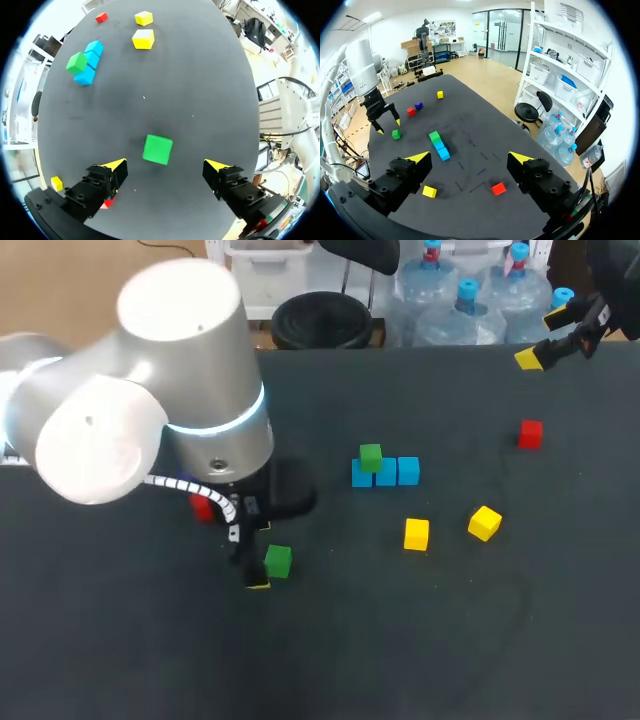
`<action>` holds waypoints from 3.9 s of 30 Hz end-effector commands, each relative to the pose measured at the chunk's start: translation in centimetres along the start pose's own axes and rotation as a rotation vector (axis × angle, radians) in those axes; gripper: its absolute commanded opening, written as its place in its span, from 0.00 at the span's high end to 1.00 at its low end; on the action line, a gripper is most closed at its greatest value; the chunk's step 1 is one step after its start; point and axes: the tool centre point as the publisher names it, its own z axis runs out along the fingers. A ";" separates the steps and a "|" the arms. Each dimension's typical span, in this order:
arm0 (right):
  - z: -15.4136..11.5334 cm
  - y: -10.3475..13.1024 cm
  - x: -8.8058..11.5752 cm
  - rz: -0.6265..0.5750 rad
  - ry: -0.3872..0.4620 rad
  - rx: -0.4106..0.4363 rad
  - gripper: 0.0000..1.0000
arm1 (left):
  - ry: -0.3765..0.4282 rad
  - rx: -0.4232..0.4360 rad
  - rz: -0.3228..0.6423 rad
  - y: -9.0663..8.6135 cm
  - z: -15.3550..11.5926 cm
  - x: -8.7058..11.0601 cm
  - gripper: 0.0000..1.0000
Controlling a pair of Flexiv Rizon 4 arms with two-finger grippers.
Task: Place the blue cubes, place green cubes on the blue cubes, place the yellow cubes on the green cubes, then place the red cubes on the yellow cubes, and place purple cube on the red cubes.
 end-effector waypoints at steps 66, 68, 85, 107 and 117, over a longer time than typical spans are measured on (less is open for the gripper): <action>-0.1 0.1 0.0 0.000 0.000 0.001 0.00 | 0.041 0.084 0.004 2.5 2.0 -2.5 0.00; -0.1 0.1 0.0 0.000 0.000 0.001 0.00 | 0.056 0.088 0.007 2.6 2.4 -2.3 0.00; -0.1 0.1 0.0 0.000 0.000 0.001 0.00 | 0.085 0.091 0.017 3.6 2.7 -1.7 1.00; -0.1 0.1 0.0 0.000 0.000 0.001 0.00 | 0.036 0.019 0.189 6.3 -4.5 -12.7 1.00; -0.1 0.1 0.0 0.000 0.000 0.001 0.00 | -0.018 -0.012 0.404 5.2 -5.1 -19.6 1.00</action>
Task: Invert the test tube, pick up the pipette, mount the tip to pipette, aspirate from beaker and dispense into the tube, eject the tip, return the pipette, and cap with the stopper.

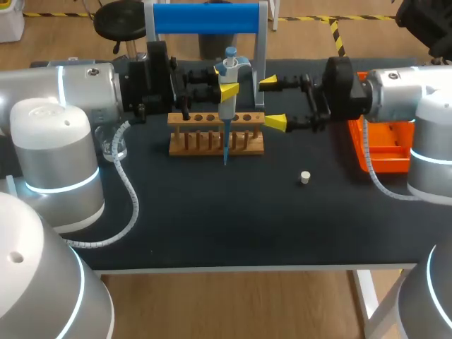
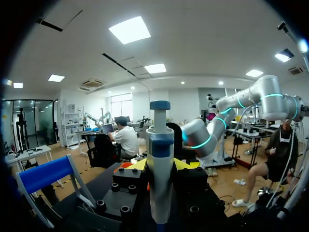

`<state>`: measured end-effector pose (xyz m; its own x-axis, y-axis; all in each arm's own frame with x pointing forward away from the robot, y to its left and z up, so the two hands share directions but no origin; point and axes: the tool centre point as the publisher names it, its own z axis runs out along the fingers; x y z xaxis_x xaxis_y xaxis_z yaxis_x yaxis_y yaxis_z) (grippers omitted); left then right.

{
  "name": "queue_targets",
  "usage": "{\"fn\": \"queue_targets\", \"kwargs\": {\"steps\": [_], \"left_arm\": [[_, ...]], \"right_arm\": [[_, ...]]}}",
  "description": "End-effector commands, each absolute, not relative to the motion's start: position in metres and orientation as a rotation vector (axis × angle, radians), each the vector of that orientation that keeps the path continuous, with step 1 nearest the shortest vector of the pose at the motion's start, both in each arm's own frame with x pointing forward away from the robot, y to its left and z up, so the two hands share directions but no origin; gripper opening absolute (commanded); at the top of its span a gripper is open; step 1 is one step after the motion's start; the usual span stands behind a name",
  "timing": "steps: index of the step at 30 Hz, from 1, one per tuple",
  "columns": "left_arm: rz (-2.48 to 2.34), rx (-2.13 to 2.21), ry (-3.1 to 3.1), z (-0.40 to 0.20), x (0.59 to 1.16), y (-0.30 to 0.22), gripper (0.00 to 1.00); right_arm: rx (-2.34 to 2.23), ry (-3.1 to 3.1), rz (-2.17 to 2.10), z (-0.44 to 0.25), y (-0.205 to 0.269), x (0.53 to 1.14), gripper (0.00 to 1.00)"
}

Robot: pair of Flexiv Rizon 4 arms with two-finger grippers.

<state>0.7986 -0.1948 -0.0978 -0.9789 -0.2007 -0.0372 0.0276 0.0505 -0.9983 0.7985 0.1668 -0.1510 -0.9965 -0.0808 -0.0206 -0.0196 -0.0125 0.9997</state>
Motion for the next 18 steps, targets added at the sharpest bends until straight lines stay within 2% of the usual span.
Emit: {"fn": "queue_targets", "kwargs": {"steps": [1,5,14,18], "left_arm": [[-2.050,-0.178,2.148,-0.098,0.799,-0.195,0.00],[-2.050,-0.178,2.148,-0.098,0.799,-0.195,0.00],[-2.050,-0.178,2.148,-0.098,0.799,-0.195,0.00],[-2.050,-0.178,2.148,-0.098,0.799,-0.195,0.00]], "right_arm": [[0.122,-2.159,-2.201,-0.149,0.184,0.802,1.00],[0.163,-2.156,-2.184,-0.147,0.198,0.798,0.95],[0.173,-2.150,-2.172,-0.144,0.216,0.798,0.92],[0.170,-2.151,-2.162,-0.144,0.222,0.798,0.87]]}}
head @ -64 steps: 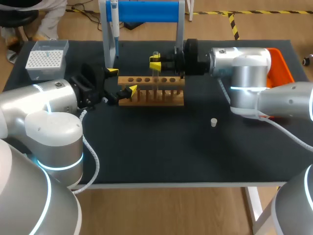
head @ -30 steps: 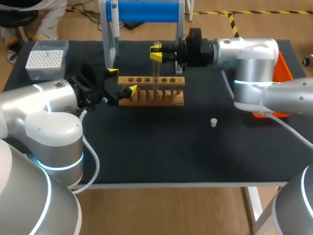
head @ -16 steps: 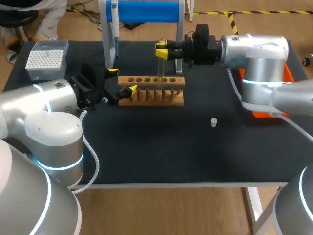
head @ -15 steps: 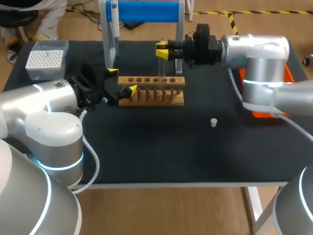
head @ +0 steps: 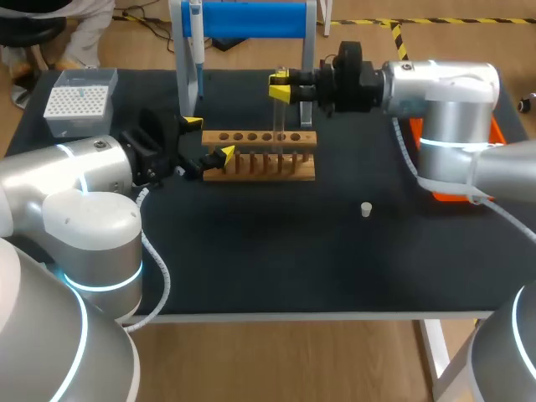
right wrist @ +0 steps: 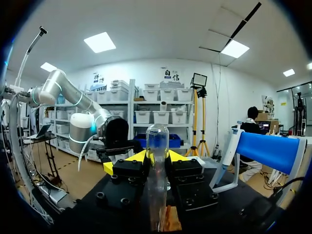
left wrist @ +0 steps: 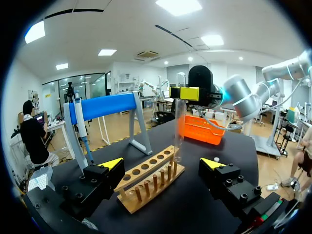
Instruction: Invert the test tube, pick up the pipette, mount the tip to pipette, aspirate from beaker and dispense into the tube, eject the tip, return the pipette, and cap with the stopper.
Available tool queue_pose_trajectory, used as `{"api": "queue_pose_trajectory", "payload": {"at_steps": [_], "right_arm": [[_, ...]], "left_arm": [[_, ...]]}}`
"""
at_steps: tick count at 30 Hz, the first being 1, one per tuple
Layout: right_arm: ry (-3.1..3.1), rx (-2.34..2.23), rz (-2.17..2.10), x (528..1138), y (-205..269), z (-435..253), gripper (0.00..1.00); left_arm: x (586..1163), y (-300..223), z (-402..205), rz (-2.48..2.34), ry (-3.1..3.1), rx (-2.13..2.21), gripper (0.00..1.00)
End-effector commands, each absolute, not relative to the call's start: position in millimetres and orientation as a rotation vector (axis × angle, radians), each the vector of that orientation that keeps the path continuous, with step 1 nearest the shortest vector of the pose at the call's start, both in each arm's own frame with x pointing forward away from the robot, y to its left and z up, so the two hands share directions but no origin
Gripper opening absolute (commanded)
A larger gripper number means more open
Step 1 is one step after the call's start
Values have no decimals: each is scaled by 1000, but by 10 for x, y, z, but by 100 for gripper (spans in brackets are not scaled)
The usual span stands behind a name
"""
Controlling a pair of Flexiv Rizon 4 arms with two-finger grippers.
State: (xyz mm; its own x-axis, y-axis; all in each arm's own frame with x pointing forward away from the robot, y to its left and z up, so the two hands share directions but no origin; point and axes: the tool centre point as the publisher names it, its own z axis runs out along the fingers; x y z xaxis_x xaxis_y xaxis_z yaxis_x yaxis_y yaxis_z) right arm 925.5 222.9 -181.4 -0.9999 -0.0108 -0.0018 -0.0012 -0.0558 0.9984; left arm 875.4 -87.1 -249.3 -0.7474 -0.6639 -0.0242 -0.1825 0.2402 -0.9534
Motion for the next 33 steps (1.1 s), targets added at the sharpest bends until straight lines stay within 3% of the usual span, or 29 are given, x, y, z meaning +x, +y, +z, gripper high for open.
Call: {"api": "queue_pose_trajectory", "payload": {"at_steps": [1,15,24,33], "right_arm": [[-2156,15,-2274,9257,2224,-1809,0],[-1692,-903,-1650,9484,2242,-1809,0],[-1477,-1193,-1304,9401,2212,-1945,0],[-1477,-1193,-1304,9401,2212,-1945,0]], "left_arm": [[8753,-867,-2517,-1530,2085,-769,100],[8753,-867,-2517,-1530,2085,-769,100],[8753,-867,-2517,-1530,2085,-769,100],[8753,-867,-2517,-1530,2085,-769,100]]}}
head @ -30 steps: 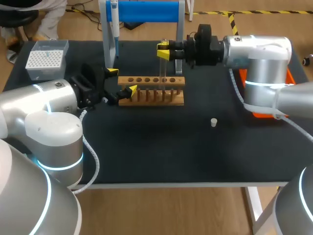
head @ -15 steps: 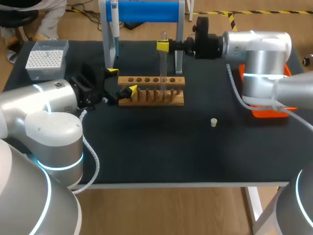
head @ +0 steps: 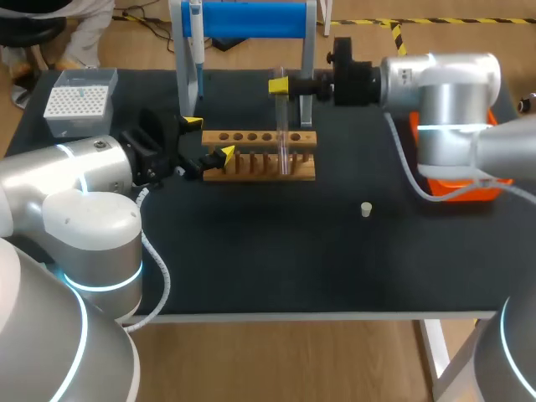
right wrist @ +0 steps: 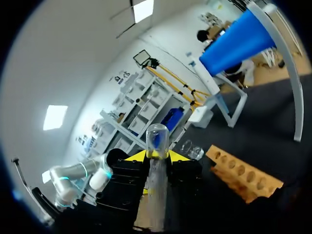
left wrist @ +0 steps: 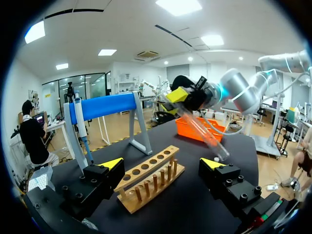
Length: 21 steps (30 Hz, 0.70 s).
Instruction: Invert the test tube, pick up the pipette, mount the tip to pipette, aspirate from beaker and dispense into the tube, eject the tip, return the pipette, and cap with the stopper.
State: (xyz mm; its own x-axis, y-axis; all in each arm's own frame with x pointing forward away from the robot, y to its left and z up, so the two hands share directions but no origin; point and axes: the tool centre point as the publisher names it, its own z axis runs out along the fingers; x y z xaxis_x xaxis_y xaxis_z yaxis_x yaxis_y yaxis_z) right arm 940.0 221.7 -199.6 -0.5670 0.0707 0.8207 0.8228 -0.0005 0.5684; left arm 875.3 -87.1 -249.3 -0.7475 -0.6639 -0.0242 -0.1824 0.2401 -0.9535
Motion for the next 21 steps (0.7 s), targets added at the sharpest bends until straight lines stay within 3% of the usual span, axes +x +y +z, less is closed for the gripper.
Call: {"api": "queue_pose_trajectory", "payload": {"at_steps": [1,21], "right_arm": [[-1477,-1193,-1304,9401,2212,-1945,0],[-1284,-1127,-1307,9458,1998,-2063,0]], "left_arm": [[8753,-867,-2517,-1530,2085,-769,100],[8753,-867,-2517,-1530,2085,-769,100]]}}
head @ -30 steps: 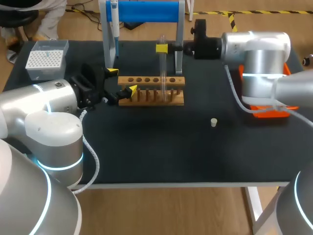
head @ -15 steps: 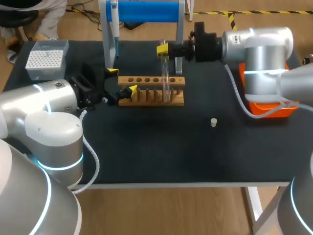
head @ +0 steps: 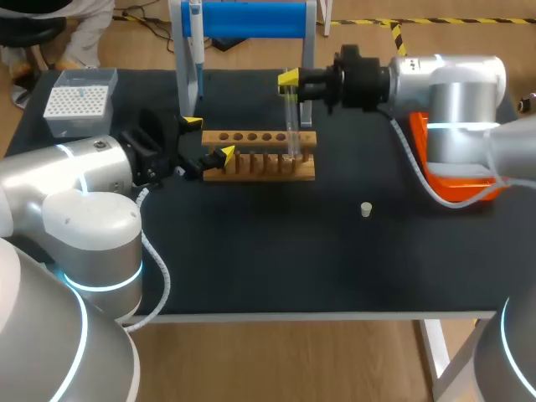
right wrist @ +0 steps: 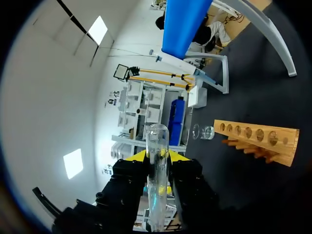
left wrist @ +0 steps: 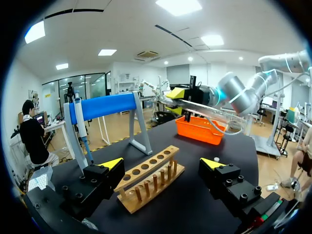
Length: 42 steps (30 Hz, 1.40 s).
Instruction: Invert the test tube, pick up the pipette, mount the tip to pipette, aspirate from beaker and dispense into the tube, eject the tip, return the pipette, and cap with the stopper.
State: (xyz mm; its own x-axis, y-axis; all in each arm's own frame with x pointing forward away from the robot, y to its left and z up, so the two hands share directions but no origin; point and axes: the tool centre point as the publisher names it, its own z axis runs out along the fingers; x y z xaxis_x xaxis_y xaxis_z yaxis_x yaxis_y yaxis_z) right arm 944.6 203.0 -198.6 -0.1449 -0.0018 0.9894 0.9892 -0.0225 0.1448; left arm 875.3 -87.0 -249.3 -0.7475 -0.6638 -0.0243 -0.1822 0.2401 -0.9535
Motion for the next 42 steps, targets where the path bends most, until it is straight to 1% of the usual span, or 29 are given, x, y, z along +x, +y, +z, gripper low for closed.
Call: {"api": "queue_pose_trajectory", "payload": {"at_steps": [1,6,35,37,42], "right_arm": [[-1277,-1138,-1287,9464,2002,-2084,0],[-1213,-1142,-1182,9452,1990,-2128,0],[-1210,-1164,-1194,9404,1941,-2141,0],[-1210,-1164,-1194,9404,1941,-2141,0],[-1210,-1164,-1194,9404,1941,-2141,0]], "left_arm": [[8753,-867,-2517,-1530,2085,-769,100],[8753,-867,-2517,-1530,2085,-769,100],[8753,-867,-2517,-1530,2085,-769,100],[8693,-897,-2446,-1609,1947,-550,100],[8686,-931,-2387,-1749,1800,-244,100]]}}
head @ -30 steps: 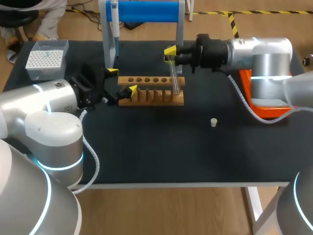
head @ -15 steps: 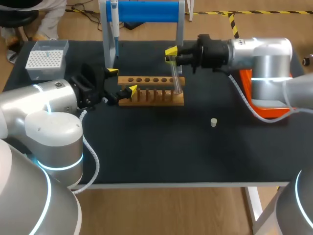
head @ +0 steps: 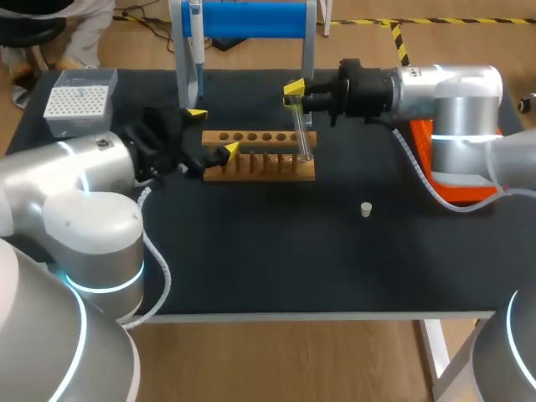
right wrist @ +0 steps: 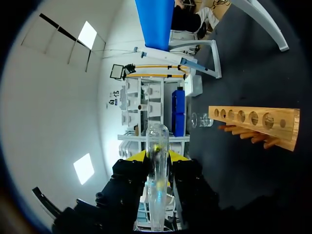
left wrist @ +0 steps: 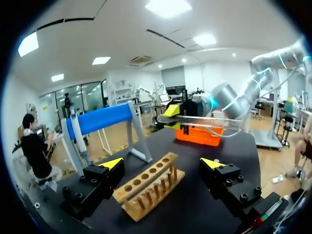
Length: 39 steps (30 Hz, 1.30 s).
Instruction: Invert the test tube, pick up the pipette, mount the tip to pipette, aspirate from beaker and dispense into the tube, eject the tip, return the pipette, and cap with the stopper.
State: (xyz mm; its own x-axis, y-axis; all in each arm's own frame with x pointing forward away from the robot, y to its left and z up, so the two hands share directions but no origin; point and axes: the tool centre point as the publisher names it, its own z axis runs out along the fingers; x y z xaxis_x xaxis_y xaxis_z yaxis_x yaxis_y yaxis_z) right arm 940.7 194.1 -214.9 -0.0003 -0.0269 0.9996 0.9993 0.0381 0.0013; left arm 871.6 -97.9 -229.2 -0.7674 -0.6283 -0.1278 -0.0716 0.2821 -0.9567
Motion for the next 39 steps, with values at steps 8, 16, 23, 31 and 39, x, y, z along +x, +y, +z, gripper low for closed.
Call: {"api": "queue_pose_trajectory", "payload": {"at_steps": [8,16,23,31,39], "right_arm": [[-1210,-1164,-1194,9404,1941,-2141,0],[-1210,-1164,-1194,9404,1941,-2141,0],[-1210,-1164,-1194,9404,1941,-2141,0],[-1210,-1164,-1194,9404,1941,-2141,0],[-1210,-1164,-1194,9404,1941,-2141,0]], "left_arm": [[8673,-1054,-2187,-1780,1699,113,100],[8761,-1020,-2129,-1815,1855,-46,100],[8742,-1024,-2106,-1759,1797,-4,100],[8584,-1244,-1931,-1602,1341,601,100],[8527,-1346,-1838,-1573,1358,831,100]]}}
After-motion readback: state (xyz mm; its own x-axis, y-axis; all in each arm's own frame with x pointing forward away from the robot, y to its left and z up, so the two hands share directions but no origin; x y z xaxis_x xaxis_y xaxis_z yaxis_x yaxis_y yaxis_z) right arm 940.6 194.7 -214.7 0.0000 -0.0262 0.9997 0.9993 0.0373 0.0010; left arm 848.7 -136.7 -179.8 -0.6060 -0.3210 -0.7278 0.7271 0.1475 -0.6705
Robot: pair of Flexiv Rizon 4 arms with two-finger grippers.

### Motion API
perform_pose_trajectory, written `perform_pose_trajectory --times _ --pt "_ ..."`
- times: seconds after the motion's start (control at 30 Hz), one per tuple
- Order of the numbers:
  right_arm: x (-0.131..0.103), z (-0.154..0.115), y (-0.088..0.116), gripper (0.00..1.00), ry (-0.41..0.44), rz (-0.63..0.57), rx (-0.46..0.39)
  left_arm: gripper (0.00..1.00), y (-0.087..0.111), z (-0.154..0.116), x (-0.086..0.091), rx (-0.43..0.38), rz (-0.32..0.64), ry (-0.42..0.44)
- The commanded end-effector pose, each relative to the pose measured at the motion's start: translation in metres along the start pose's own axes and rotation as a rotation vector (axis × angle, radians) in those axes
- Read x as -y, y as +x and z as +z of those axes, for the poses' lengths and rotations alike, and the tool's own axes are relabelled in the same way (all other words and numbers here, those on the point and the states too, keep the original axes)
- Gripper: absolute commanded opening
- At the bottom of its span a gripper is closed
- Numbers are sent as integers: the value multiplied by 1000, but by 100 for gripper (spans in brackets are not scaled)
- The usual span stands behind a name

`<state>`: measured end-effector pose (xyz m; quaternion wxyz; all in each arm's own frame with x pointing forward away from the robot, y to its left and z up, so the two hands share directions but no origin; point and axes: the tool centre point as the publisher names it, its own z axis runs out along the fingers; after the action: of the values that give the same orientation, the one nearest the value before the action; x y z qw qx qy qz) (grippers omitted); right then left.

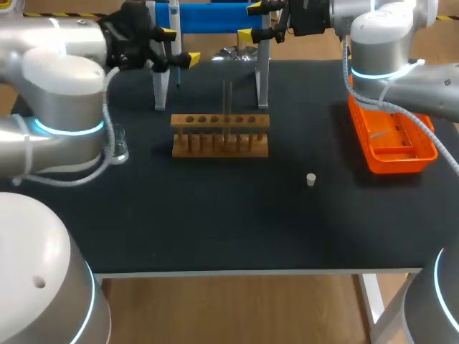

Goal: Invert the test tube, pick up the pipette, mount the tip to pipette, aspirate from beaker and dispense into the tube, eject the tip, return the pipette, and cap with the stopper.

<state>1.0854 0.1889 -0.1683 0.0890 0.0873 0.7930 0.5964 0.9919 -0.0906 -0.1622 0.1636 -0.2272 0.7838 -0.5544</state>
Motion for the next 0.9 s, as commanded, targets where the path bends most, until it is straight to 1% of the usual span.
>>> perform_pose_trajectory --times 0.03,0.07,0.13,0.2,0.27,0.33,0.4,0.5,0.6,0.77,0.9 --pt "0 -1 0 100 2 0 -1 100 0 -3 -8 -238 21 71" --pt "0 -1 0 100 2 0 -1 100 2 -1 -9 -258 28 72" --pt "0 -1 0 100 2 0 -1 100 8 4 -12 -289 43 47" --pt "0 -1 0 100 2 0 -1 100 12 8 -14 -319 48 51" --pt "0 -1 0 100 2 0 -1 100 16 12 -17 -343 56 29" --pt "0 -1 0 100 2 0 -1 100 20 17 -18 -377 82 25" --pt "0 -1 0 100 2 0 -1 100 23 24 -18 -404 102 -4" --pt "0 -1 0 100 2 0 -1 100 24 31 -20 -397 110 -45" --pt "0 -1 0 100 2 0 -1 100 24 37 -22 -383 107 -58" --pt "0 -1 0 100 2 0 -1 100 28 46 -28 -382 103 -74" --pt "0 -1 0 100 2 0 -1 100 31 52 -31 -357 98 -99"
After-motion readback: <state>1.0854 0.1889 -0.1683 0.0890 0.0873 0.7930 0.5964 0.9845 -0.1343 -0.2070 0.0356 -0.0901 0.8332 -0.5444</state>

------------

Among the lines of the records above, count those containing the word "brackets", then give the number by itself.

2